AFP's subscribers include 650 newspapers and periodicals, 400 radio
and television stations, and about 100 national news agencies around
the world18. In March 2000,
AFP began to distribute information services in French and English
via any fixed or mobile Internet device, including mobile phones,
screenphones, and set top boxes for televisions. The new service
enables telecommunications carriers to provide their users with
access to personalized information services, anywhere, anytime,
and on any device. Subscribers can also receive news on pre-selected
topics through e-mail19
Supplemental news agencies:
Supplemental news agencies go beyond spot news coverage provided
by AP, Reuters and AFP, and offer hard news exclusives, investigative
reporting, political commentary and concentrated business coverage.
The New York Times News Service is the world's largest supplemental
news service, distributing news to 650 clients in more than 50 countries.
In addition, the New York Times Syndicate distributes columns, special
features, news and other material to more than 2,000 clients worldwide.
The service is available in English and Spanish20.

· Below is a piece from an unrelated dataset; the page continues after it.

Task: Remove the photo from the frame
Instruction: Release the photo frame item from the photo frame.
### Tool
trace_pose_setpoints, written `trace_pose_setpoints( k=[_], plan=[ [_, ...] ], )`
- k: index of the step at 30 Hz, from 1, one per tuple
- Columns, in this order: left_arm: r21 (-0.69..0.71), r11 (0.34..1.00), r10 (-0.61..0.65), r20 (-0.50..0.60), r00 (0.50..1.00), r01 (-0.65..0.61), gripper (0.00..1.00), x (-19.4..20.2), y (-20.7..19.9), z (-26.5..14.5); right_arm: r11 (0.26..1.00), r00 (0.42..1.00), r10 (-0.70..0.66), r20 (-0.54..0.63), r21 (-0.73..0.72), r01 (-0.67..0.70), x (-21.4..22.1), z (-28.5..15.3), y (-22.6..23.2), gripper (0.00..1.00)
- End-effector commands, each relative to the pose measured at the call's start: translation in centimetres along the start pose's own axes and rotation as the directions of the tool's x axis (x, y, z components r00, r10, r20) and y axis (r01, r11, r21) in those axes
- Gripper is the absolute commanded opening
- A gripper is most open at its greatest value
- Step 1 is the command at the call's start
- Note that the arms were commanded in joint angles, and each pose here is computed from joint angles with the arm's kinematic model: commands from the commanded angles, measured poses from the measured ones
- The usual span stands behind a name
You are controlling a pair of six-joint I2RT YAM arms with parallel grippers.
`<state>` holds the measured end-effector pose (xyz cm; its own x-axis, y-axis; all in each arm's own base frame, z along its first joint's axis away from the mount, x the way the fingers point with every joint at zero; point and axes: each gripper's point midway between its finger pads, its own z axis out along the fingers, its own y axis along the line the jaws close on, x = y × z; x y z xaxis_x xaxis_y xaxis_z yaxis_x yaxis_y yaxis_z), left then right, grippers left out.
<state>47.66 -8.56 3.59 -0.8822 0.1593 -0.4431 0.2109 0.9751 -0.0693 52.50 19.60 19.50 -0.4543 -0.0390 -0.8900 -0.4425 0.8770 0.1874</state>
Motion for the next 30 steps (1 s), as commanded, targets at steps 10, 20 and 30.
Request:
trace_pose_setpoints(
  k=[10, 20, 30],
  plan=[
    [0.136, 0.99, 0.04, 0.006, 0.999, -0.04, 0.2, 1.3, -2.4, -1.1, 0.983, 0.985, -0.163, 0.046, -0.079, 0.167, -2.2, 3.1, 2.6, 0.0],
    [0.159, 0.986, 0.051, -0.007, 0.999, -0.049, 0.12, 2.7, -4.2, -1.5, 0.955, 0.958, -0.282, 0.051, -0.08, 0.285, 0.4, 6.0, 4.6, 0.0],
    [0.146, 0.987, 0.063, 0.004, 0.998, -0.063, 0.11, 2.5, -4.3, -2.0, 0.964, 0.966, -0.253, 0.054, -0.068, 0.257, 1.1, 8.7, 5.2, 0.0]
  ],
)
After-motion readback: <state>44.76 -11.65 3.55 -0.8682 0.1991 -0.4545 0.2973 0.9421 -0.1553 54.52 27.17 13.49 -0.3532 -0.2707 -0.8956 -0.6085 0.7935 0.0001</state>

The Los Angeles Times-Washington Post News Service has 600 clients
in 56 countries21. Both of these
services are available on the Internet also.
Video news agencies: Reuters
is the world's largest television news agency. Updated every six
hours, Reuters Reports provides the top 10 to 12 stories of the
moment in ready-to-air format, with a total of 60 international
news and sports stories each day. Reuters Reports is also designed
to serve the needs of Internet sites wishing to offer video news
clips. The Reuters network of 184 bureaus in 163 countries forms
the backbone of the video agency's news gathering activities. Some
310 subscribers plus their networks and affiliates in 93 countries
use Reuters television news coverage22.
The Associated Press Television News (APTN), the other major international
video news agency, provides video of the day's top news stories
by satellite to major news organizations worldwide from 83 AP bureaus
in 67 countries. A total of 330 international broadcasters receive
AP's global video news service23.
Global newspapers, magazines
and broadcasters: Several Western newspapers, magazines and
broadcasting organizations also play a significant role as purveyors
of news globally. Four newspapers that are especially valued by
opinion leaders around the world are the New York Times (Circulation:
1.15 million weekdays); the Times (1.3 million) and the Guardian
(386,942), both from the U.K.; and France's Le Monde (382,944).
The New York Times online had more than 10 million registered
users in February 2000, including 13 percent of the users from abroad.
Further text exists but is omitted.